I would say you can get basic functionality with just a few rules, and go 
from there.. this is similar to what I have. This assumes you have two 
network cards which for the sake of example I'll call ed0 and ed1.  ed0 is 
your inside interface and has a subnet of 10.0.0.0/16.  ed1 is your outside 
interface and has a subnet of 10.1.0.0/16.

; loopback traffic
Rule 5000 : allow all from any to any via lo0

; allow all traffic in from any connection you make that goes out.
Rule 5000 : allow tcp from any to 10.0.0.0/16 established

; deny any traffic with a provably spoofed source address.
Rule 5001 : deny all from 10.0.0.0/16 to any in ed1

; allow all outgoing traffic except internal spoofing
Rule 5002 : allow all from 10.0.0.0/16 to any in ed0

; deny everything else
Rule 65000 : deny all from any to any

These rules are very basic and will not allow some sorts of connections 
through.  You'll have to to open up incoming ports as you see fit for 
traffic from the outside world to connect to internal servers, and add 
other rules to support ICMP and UDP if you want pings (in either direction) 
to work, but I leave that as an exercise to you.

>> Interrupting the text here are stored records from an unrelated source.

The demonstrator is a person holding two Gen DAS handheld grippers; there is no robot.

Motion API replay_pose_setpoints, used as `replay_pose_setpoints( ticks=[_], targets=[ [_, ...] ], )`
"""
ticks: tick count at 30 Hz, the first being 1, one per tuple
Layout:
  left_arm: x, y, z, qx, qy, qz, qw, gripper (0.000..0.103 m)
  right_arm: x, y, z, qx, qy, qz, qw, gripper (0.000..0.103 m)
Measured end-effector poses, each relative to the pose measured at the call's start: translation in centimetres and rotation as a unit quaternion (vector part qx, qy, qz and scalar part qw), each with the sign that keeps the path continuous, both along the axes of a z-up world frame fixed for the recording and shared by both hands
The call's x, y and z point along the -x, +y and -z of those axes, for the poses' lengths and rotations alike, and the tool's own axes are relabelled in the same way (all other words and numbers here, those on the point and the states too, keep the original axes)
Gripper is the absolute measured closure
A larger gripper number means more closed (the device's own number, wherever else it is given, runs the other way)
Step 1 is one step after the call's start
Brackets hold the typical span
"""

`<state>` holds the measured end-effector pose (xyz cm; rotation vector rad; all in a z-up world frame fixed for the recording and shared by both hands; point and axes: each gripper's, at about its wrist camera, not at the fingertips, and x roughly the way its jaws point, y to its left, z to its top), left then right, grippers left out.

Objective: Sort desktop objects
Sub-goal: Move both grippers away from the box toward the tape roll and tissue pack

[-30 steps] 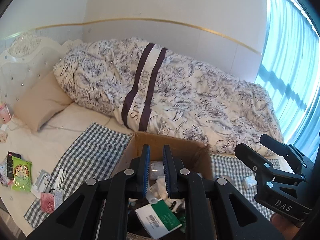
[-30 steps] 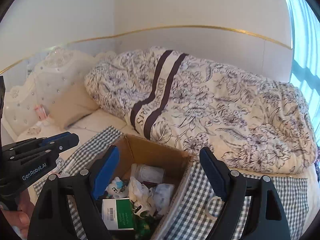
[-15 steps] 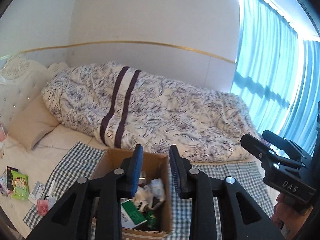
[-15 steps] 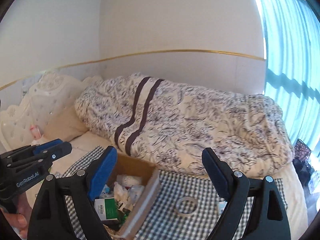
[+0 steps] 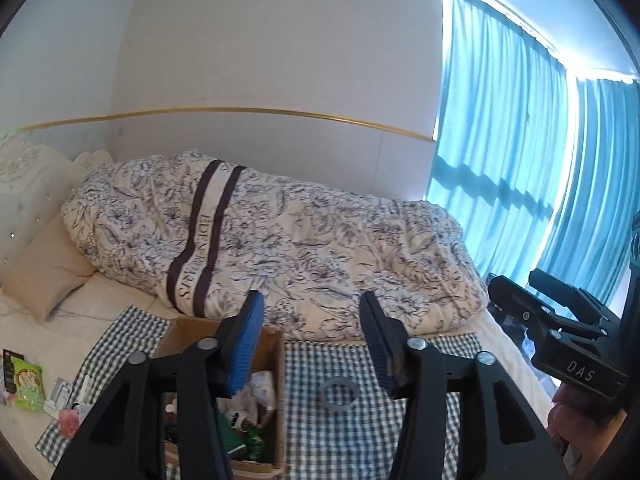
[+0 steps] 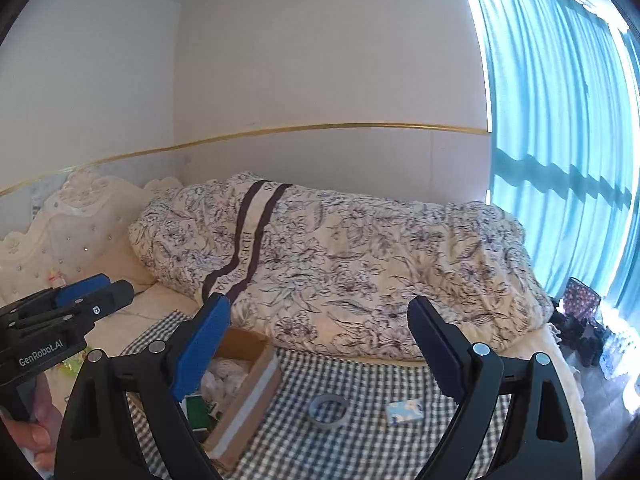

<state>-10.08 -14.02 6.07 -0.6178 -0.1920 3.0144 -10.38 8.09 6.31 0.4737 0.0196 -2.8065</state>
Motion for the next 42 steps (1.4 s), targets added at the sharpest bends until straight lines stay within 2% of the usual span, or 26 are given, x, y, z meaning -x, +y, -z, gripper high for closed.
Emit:
replay_pose_setpoints(
  ticks=[4, 10, 13, 20, 26, 28, 42],
  targets=[
    [-0.4, 2.2, -0.1, 0.001, 0.008, 0.017, 0.9998, 0.041, -0.6, 2.0, 0.0, 0.0, 0.0, 0.01, 1.0, 0.008],
    [-0.2, 5.3, -0.1, 0.0, 0.009, 0.033, 0.9994, 0.032, -1.3, 5.4, 0.0, -0.003, -0.003, 0.026, 1.0, 0.008],
    [-0.2, 7.2, 0.1, 0.007, 0.011, 0.039, 0.9992, 0.023, -1.6, 7.7, 0.0, 0.005, -0.002, 0.042, 0.999, 0.002],
    [-0.1, 10.2, 0.7, 0.017, 0.009, 0.051, 0.9985, 0.019, -2.0, 11.9, 0.7, 0.02, -0.005, 0.068, 0.997, 0.0],
    [0.2, 11.8, 1.4, 0.021, 0.014, 0.063, 0.9977, 0.017, -1.1, 13.4, 1.9, 0.019, -0.017, 0.075, 0.997, 0.0],
    [0.7, 11.9, 1.8, 0.022, 0.012, 0.065, 0.9976, 0.009, -0.5, 13.7, 2.3, 0.017, -0.025, 0.077, 0.997, 0.0],
    [6.8, 12.0, 8.3, 0.013, -0.048, 0.058, 0.9971, 0.008, 5.6, 14.5, 8.7, 0.006, -0.086, 0.079, 0.993, 0.0]
  ],
)
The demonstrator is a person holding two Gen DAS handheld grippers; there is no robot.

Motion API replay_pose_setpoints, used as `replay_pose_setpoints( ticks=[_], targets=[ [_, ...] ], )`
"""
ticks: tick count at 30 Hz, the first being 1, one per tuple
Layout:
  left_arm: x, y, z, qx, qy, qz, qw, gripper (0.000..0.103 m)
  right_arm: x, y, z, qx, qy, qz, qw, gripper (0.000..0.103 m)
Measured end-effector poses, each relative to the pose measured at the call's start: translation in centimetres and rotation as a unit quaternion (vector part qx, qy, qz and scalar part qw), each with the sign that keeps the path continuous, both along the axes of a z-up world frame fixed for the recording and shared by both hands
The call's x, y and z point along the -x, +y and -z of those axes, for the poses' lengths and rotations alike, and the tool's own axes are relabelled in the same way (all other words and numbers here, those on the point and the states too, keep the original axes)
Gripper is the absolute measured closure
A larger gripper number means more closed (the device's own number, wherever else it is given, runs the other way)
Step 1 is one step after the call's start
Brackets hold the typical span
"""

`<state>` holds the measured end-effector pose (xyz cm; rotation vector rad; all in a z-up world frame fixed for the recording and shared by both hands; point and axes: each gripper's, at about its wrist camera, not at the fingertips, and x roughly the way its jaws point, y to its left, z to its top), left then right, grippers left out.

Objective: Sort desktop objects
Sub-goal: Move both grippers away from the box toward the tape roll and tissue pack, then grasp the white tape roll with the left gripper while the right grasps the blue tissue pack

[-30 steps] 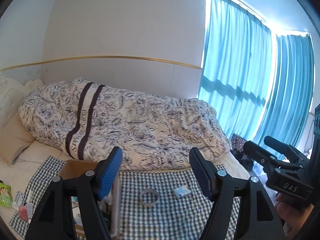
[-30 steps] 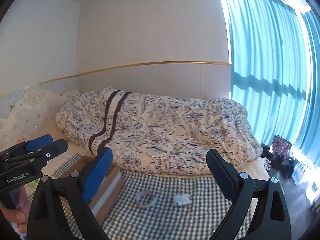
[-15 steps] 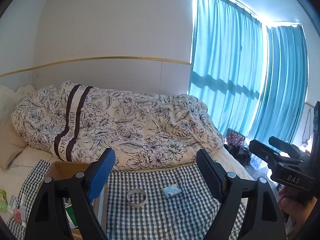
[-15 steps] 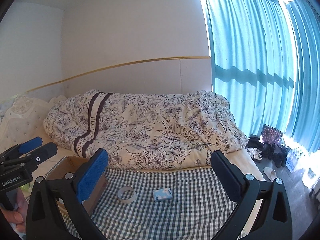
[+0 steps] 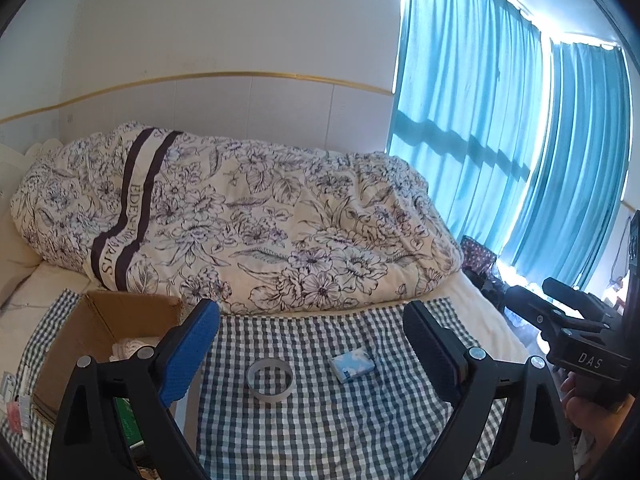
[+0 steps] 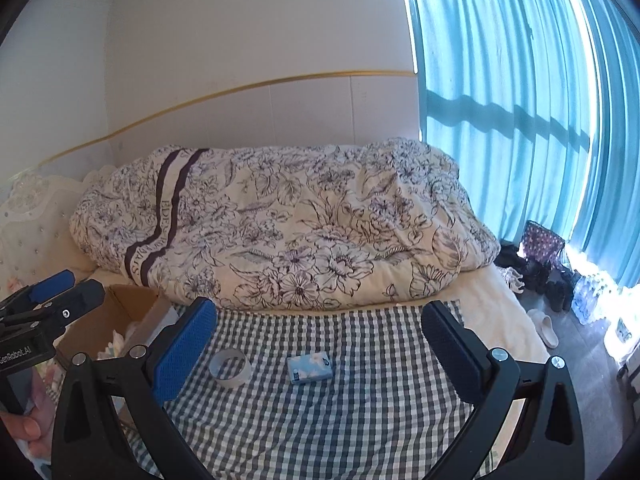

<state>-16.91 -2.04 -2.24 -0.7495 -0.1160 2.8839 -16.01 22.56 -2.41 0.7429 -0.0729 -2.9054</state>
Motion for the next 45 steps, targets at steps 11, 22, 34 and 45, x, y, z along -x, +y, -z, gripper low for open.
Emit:
replay_pose_setpoints(
  ticks=[11, 22, 34, 45],
  targets=[
    [5.5, 0.3, 6.8, 0.007, -0.057, -0.005, 0.9983, 0.008, 5.6, -1.7, 7.2, -0.028, -0.063, -0.018, 0.997, 0.0],
    [9.8, 0.0, 15.4, 0.017, -0.131, -0.007, 0.9912, 0.008, 10.0, -2.9, 15.3, -0.037, -0.127, -0.04, 0.99, 0.0],
    [13.8, -0.1, 23.0, 0.01, -0.182, -0.005, 0.9833, 0.008, 13.3, -4.2, 21.9, -0.063, -0.168, -0.059, 0.982, 0.0],
    [16.8, -1.0, 27.6, 0.006, -0.212, -0.016, 0.9772, 0.008, 15.5, -4.8, 25.4, -0.073, -0.176, -0.063, 0.98, 0.0]
  ],
)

One note on management.. I run a /28 subnet at home, and find it easiest if 
I break up the rules into manageable, logical blocks.  In my setup, with 
ip's from XXX.XXX.XXX.YYY to XXX.XXX.XXX.ZZZ, I set up all my rules like this :

YYYNN .. ZZZNN.  So the IP 10.0.0.10 would be allocated rules 1000 - 
1099.  10.0.0.21 would be allocated 2100 - 2199.  Change the system to suit 
your situation, but you get the idea.  It's a lot easier to do "ipfw show | 
grep 010" and get only the rules that apply to the .10 host than to pick 
through them line by line when you're trying to track down a problem.

This gives you 100 rules per host which is more than enough for any sane 
network, and works well if you only have a small block to manage.  YMMV.